实施例409.如实施例389至408中任一项所述的方法，其中所述gdf15肽与脂肪酸缀合。

实施例410.一种生产包含药剂的药物组合物的方法，所述方法包括：

(a)通过如实施例375至409中任一项所述的方法鉴别能够调节gdf15活性的药剂；以及

(b)将所述药剂配制在药物组合物中。

实施例411.如实施例410所述的方法，其中所述药剂是抗体。

实施例412.如实施例410或实施例411所述的方法，其中所述药剂是抗gdf15抗体。

实施例413.如实施例410或实施例411所述的方法，其中所述药剂是抗gfral抗体。

实施例414.一种治疗受试者的肥胖或肥胖相关障碍的方法，所述方法包括：

(a)通过如实施例375至409中任一项所述的方法鉴别能够调节gdf15活性的药剂；以及

(b)向所述受试者施用所述药剂。

实施例415.如实施例414所述的方法，其中所述药剂是抗体。

实施例416.如实施例414或实施例415所述的方法，其中所述药剂是抗gdf15抗体。

实施例417.如实施例414或实施例415所述的方法，其中所述药剂是抗gfral抗体。

实施例418.如实施例414至417中任一项所述的方法，其中所述受试者超重或肥胖。

实施例419.如实施例414至418中任一项所述的方法，其中所述受试者的身体质量指数在25与29.9之间。

实施例420.如实施例414至418中任一项所述的方法，其中所述受试者的身体质量指数为30或更高。

实施例421.如实施例414至420中任一项所述的方法，其中所述肥胖相关障碍是癌症、体重障碍或代谢疾病或障碍。

实施例422.如实施例414至421中任一项所述的方法，其中所述肥胖相关障碍是癌症、ii型糖尿病(t2dm)、非酒精性脂肪性肝炎(nash)、高甘油三酯血症或心血管疾病。

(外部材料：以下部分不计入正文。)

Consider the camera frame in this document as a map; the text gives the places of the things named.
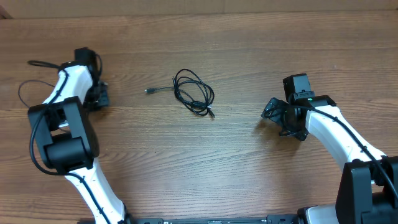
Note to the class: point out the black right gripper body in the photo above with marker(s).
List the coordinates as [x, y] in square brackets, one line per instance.
[285, 117]

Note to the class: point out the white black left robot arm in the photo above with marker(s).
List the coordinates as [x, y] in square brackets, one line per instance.
[63, 141]

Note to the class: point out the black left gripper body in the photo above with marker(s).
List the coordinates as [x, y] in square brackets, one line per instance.
[101, 98]

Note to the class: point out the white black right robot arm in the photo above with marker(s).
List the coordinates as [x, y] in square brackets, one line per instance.
[368, 185]

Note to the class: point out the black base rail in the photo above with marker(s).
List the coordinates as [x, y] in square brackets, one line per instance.
[214, 220]

实施例423.一种降低受试者的食欲和/或减轻体重的方法，所述方法包括：

(a)通过如实施例375至409中任一项所述的方法鉴别能够调节gdf15活性的药剂；以及

(b)向所述受试者施用所述药剂。

实施例424.如实施例423所述的方法，其中所述药剂是抗体。

实施例425.如实施例423或实施例424所述的方法，其中所述药剂是抗gdf15抗体。

实施例426.如实施例423或实施例424所述的方法，其中所述药剂是抗gfral抗体。

实施例427.如实施例423至426中任一项所述的方法，其中所述受试者超重或肥胖。

实施例428.如实施例423至427中任一项所述的方法，其中所述受试者的身体质量指数在25与29.9之间。

实施例429.如实施例423至427中任一项所述的方法，其中所述受试者的身体质量指数为30或更高。